» **WORK REQUEST**
Go through the following data and transcribe exactly the stretch of lines from the one holding "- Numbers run" to the one holding "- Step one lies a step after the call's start", both included.

» **Recorded data**
━━━━━━━━━━━━━━━━

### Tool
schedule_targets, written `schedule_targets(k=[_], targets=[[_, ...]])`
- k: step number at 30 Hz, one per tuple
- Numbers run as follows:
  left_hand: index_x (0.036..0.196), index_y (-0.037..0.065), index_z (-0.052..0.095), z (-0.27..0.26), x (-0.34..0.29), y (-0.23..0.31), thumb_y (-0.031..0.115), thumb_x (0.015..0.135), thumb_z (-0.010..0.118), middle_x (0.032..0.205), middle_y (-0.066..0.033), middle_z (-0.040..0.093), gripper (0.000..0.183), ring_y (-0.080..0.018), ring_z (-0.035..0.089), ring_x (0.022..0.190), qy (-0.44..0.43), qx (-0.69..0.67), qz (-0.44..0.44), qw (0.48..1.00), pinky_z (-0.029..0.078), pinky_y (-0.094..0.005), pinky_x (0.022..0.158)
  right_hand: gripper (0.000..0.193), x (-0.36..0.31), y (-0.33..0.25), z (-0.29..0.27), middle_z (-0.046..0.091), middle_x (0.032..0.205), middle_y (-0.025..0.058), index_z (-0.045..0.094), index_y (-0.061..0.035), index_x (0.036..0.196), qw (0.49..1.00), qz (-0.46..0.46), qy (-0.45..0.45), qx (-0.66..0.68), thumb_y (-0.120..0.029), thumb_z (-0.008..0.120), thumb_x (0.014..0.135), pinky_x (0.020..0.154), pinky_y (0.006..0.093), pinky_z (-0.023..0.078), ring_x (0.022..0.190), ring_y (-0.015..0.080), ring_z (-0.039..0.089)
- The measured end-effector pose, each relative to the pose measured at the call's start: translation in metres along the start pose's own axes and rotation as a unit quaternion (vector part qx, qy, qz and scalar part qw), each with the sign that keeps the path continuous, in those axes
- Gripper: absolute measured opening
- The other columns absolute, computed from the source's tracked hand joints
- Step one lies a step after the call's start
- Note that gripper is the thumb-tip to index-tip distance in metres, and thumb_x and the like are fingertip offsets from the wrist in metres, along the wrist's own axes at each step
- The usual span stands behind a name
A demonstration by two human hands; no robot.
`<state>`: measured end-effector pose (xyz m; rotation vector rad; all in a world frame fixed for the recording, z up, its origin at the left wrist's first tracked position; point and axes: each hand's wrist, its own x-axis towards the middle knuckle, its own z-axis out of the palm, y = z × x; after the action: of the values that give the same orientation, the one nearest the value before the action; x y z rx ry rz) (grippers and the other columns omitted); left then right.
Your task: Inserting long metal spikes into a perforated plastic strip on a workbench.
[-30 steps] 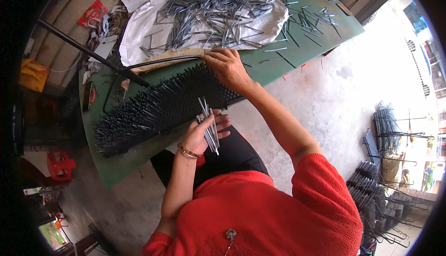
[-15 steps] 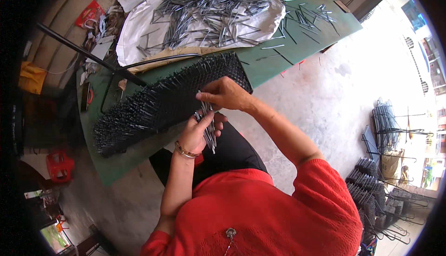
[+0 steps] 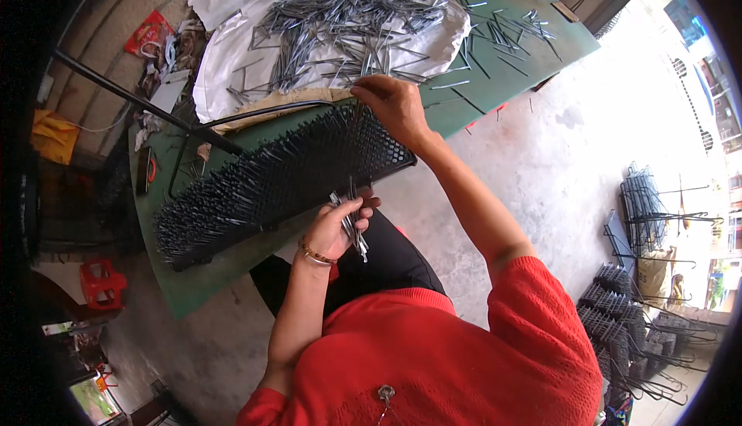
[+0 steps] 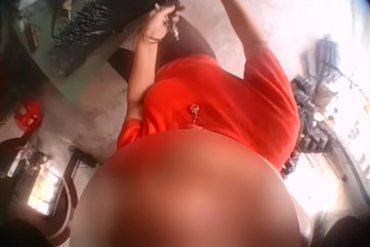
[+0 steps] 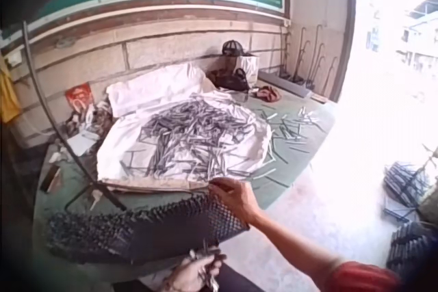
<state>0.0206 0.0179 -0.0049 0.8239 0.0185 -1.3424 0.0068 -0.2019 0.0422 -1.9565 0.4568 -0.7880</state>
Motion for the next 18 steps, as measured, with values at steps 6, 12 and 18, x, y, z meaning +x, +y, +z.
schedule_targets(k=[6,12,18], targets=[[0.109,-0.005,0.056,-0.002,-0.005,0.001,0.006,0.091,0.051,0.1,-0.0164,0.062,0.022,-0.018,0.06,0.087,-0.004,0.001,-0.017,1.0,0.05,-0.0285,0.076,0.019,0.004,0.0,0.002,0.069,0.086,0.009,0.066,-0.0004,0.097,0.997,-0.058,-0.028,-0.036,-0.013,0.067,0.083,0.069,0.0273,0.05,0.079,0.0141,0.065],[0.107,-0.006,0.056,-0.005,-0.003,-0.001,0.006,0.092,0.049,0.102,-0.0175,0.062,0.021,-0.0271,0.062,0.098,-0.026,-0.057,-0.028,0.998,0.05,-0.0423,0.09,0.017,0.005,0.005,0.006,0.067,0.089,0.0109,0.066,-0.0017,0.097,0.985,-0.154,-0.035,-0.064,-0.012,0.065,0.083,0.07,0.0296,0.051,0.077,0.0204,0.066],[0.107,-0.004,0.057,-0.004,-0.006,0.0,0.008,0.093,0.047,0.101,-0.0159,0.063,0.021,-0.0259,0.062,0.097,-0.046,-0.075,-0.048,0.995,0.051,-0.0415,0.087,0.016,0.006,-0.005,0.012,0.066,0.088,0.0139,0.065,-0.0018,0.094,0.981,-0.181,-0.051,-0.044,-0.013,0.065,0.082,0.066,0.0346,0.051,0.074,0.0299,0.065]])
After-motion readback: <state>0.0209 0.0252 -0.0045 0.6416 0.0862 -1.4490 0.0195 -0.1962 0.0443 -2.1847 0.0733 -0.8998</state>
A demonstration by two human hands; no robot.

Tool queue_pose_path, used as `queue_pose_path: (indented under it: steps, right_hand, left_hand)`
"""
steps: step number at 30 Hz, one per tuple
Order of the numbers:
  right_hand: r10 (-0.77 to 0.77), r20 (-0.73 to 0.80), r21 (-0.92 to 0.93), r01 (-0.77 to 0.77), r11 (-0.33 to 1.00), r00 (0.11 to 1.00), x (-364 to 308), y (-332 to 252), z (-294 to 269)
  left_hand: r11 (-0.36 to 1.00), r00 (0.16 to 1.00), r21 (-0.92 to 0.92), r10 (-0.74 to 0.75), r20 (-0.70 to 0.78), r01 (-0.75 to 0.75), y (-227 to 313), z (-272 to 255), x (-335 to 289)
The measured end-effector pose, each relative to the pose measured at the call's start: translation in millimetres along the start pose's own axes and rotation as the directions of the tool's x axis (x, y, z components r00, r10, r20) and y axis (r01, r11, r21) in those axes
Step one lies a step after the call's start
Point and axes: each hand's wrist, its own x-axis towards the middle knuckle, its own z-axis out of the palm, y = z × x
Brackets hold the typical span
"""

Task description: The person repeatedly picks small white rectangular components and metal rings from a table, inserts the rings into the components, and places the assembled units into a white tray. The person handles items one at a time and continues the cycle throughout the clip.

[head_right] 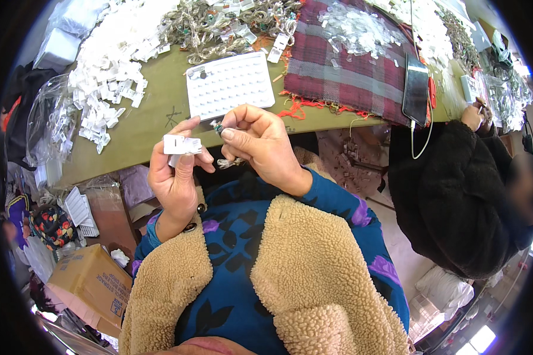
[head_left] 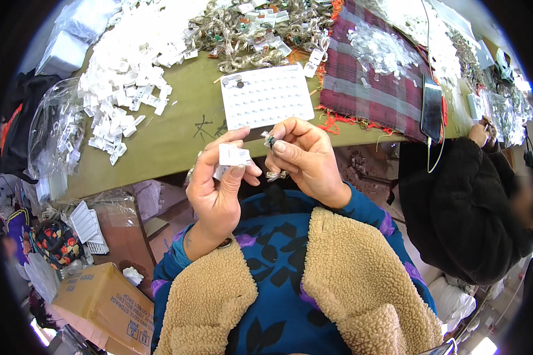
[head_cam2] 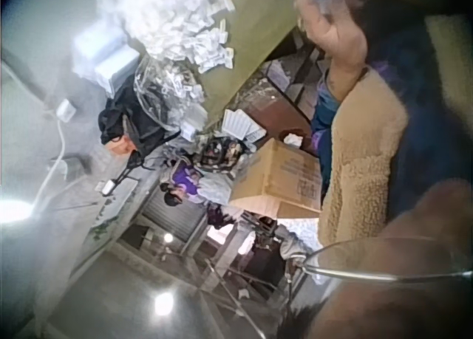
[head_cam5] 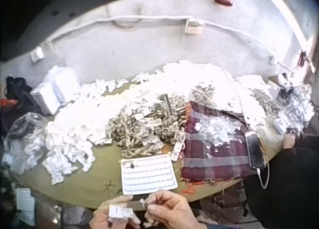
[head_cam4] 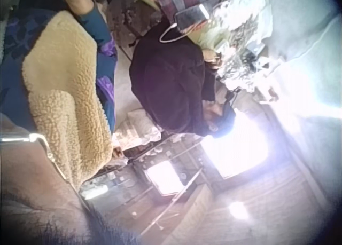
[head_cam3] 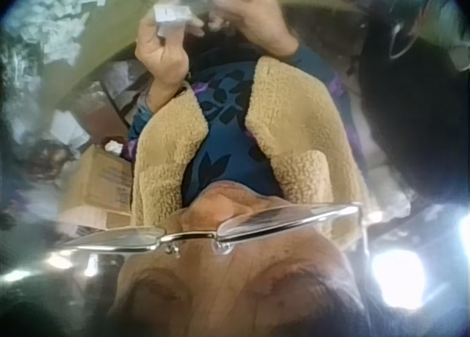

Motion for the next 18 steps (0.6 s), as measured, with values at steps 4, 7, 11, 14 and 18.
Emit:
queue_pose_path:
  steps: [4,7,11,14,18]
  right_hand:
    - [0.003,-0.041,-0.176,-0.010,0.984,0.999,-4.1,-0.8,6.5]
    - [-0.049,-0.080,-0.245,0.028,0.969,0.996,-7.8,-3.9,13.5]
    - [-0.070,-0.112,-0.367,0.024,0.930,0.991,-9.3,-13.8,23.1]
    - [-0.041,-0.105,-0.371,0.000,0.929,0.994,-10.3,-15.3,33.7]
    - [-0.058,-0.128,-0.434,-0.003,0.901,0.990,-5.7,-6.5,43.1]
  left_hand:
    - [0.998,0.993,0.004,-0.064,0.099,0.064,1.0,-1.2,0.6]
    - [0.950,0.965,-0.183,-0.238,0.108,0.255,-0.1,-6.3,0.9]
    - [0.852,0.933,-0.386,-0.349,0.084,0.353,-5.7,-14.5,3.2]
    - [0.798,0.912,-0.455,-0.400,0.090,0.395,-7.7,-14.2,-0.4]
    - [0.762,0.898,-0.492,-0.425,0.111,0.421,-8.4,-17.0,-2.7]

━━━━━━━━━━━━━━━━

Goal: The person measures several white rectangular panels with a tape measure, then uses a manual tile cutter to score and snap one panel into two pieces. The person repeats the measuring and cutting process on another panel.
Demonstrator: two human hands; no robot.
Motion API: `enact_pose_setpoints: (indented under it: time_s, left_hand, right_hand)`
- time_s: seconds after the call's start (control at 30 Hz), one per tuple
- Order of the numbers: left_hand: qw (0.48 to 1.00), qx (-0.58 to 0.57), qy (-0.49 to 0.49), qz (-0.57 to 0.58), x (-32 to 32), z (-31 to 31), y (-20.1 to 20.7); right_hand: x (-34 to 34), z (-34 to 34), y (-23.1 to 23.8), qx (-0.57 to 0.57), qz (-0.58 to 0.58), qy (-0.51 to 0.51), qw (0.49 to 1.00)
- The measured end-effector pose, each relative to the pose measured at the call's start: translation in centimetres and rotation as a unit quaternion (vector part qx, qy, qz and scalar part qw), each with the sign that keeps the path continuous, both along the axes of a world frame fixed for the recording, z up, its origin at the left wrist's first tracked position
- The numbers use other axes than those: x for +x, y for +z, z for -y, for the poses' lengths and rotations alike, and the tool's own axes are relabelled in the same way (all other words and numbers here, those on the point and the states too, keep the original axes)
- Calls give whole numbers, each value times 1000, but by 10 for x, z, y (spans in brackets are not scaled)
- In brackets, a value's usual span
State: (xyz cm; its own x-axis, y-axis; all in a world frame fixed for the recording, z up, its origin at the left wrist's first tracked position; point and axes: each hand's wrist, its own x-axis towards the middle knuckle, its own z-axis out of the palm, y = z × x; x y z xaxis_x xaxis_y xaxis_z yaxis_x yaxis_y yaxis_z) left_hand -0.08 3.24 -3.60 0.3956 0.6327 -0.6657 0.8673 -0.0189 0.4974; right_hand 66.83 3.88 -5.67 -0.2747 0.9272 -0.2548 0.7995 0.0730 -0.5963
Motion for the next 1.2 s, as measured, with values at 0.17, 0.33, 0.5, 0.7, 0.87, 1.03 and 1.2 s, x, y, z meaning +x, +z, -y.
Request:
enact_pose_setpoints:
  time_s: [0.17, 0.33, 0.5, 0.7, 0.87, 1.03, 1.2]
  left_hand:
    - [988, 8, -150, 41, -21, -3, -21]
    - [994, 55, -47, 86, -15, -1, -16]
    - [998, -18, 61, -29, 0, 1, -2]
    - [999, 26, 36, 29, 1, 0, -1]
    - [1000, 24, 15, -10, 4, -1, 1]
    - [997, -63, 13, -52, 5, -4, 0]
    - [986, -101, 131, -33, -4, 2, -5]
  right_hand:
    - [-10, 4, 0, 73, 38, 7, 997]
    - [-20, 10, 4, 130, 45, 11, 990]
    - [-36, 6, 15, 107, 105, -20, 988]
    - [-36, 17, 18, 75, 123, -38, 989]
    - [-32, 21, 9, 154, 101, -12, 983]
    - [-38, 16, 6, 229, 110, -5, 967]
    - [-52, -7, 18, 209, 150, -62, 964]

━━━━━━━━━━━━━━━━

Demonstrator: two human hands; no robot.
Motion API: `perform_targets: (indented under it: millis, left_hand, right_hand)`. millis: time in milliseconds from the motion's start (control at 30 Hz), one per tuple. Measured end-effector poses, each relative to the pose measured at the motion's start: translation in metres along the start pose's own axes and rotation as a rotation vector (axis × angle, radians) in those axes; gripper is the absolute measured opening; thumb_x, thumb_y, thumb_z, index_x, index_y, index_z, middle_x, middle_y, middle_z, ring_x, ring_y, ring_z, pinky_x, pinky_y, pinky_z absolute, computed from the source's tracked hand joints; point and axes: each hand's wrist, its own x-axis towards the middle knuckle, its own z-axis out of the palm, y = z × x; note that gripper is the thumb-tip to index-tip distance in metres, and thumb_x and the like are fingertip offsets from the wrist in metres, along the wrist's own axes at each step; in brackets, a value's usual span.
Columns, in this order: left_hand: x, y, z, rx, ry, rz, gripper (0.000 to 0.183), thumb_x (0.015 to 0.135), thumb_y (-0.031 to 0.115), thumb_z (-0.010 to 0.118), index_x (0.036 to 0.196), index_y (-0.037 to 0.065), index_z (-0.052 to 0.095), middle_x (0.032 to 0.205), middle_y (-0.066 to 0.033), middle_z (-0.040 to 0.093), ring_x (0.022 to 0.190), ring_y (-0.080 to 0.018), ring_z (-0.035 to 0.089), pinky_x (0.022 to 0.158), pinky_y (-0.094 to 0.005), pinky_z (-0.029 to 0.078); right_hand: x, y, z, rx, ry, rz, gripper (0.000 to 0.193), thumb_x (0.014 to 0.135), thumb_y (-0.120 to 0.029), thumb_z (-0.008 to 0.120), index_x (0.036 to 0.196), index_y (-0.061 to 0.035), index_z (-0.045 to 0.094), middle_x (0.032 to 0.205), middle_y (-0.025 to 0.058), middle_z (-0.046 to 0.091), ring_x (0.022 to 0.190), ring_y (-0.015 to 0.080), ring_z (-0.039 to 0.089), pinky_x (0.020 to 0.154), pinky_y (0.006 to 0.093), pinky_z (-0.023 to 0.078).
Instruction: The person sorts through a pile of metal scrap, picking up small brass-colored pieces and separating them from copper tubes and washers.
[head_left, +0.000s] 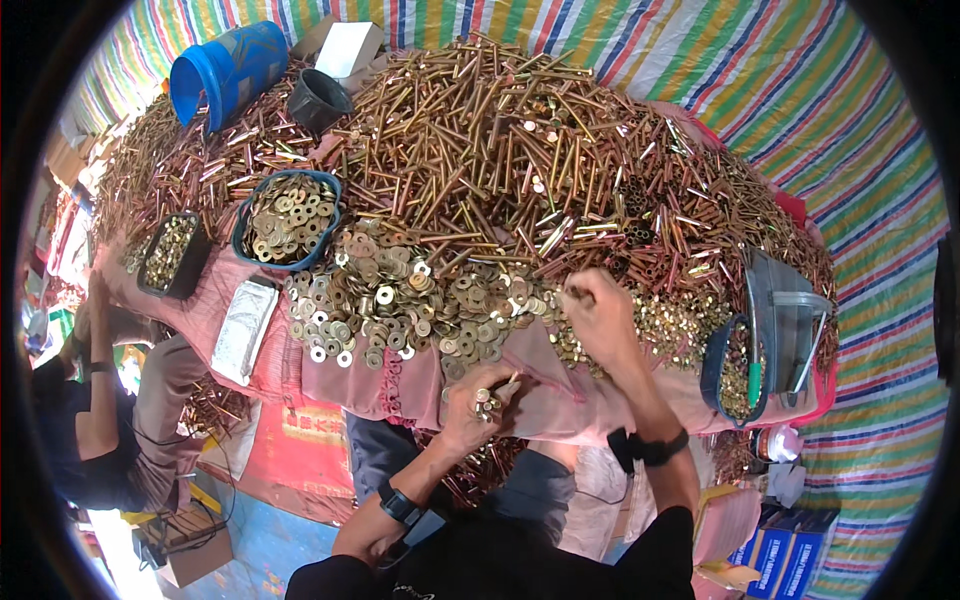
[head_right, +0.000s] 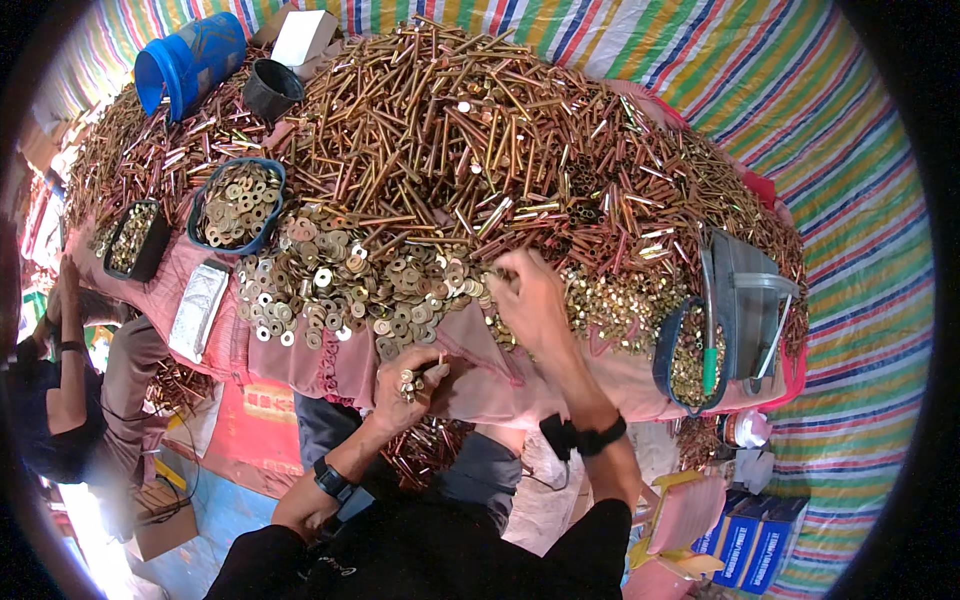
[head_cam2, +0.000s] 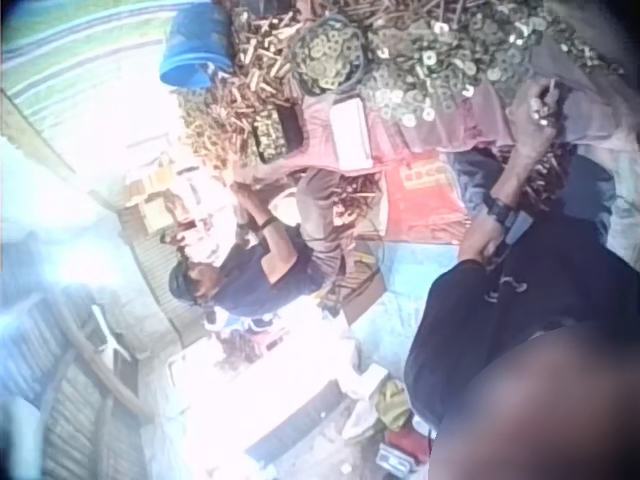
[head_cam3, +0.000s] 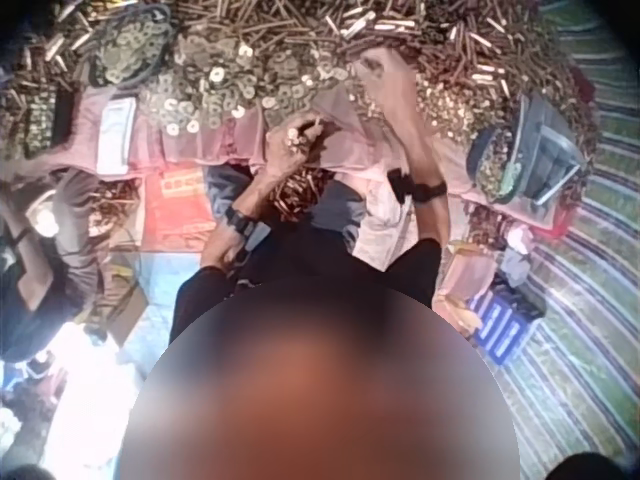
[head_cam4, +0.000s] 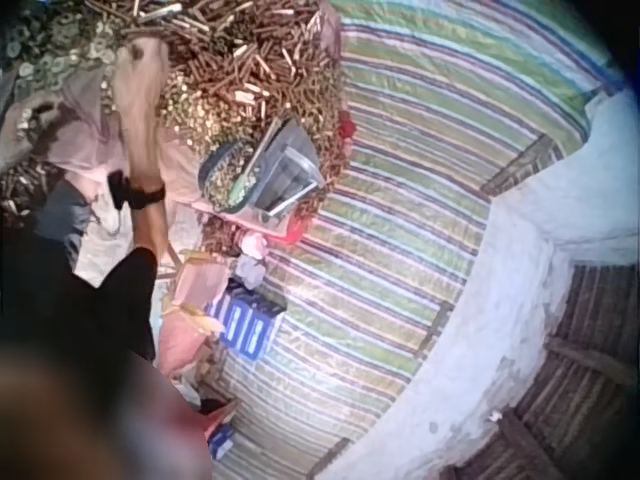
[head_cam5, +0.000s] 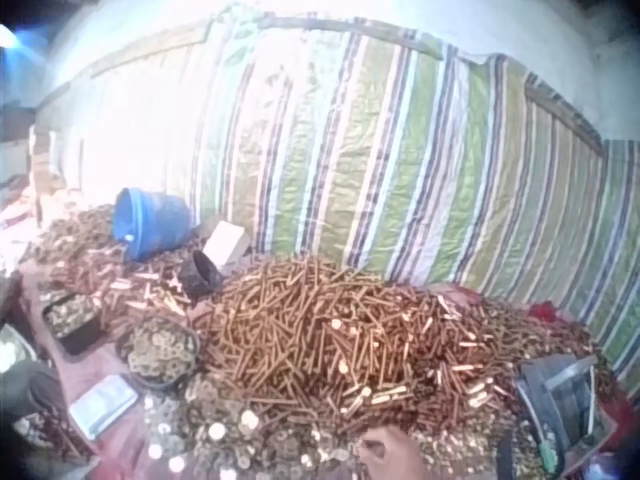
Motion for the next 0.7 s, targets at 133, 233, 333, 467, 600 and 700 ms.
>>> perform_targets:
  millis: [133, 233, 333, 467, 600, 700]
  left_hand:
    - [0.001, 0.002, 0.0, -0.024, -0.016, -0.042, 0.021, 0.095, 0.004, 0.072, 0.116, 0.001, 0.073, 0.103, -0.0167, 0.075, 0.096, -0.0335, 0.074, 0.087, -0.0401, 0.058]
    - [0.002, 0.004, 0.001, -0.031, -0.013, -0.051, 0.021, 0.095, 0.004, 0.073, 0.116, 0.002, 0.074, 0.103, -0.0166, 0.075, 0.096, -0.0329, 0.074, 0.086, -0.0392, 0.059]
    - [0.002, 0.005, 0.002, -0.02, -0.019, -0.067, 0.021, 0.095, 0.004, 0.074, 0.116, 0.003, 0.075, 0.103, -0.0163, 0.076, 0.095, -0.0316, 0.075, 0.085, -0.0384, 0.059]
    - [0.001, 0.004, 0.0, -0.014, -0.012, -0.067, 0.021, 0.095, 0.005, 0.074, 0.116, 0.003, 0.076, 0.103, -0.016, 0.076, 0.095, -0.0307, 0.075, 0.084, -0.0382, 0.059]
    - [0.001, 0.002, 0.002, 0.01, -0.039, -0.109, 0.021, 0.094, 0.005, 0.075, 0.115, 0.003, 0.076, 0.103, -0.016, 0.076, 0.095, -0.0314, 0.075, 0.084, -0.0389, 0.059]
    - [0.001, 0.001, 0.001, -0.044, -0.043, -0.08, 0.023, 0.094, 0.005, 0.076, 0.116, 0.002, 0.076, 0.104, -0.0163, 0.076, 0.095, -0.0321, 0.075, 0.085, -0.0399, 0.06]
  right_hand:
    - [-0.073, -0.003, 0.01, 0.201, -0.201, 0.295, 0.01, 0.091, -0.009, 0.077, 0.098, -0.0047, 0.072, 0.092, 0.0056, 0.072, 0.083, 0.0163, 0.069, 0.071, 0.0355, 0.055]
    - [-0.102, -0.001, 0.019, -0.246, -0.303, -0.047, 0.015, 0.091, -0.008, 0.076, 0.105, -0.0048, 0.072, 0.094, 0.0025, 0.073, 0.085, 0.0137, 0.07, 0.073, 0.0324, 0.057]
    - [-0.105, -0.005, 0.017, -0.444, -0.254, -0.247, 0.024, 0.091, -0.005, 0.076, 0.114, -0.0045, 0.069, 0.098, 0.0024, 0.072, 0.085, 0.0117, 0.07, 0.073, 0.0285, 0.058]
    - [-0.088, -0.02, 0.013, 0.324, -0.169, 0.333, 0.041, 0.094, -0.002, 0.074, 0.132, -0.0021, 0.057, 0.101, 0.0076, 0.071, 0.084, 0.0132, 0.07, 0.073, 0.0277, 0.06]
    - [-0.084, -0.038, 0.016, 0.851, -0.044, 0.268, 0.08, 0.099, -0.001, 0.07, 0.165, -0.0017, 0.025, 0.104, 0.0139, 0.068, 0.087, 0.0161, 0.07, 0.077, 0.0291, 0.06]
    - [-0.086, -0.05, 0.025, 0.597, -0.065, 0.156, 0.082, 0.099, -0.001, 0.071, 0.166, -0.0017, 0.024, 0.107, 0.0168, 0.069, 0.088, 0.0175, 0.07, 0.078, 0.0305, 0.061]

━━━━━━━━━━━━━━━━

» **SOLUTION**
- Numbers run as follows:
  left_hand: index_x (0.036..0.196), index_y (-0.037..0.065), index_z (-0.052..0.095), z (-0.27..0.26), x (-0.34..0.29), y (-0.23..0.31), thumb_y (-0.031..0.115), thumb_x (0.015..0.135), thumb_z (-0.010..0.118), middle_x (0.032..0.205), middle_y (-0.066..0.033), middle_z (-0.040..0.093), gripper (0.000..0.183), ring_y (-0.080..0.018), ring_z (-0.035..0.089), ring_x (0.022..0.190), qy (-0.44..0.43), qx (-0.69..0.67), qz (-0.44..0.44), qw (0.48..1.00), pinky_z (-0.029..0.078), pinky_y (-0.094..0.005), pinky_x (0.022..0.158)
  right_hand: gripper (0.000..0.193), x (-0.36..0.31), y (-0.33..0.25), z (-0.29..0.27), middle_z (-0.046..0.091), middle_x (0.032..0.205), middle_y (-0.025..0.058), index_z (-0.045..0.094), index_y (-0.061..0.035), index_x (0.036..0.196), qw (0.49..1.00), qz (-0.46..0.46), qy (-0.45..0.45), qx (-0.66..0.68), thumb_y (-0.120..0.029), thumb_z (-0.008..0.120), thumb_x (0.014..0.135), pinky_x (0.020..0.154), pinky_y (0.006..0.093), pinky_z (-0.023..0.078), ring_x (0.022..0.190), ring_y (-0.015..0.080), ring_z (-0.039..0.089)
- The measured end-effector pose, each relative to the pose measured at the call's start: translation in metres along the start pose's own axes and rotation as a unit quaternion (vector part qx, qy, qz and scalar part qw), each with the sign that keeps the path continuous, in those axes
- Gripper: absolute measured opening
- The other columns absolute, computed from the source's tracked hand joints
- Step one lies a step after the call's start

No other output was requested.